» **TASK TO CARRY OUT**: Every line below that contains "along" is to be copied.

» **COLLECTED MATERIAL**:

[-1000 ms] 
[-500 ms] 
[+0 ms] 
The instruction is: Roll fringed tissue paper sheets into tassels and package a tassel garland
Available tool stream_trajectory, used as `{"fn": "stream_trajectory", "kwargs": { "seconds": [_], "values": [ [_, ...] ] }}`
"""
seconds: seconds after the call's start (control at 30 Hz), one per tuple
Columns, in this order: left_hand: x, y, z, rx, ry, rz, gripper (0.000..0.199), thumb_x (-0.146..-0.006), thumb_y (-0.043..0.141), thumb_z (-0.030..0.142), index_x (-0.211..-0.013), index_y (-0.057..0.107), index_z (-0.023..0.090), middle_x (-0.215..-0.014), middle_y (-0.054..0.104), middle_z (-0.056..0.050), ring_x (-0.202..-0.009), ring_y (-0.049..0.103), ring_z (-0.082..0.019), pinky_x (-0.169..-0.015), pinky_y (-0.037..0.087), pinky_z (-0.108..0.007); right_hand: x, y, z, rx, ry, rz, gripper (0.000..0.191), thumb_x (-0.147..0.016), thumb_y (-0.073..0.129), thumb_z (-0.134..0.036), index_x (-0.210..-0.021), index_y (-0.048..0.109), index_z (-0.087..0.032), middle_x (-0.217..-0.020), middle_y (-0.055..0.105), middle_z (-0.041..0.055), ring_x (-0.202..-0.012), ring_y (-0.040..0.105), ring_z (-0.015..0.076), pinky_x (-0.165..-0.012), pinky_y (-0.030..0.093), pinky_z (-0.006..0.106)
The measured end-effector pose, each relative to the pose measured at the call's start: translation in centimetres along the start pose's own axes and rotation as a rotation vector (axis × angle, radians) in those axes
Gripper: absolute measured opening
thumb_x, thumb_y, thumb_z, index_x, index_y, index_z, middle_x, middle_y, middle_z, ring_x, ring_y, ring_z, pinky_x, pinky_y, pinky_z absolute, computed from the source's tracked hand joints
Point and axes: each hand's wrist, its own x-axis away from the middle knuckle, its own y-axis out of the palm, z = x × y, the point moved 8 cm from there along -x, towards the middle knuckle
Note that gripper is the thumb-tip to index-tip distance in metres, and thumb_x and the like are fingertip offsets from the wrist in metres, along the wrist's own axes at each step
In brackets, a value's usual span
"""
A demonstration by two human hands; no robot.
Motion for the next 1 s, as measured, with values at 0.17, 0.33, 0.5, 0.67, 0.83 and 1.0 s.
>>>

» **SOLUTION TO THE PROBLEM**:
The measured end-effector pose, each relative to the pose measured at the call's start: translation in centimetres along the start pose's own axes and rotation as a rotation vector (axis × angle, radians) in those axes
Point and axes: each hand's wrist, its own x-axis away from the middle knuckle, its own y-axis out of the palm, z = x × y, the point moved 8 cm from there along -x, towards the middle knuckle
Note that gripper is the thumb-tip to index-tip distance in metres, and thumb_x and the like are fingertip offsets from the wrist in metres, along the wrist's own axes at each step

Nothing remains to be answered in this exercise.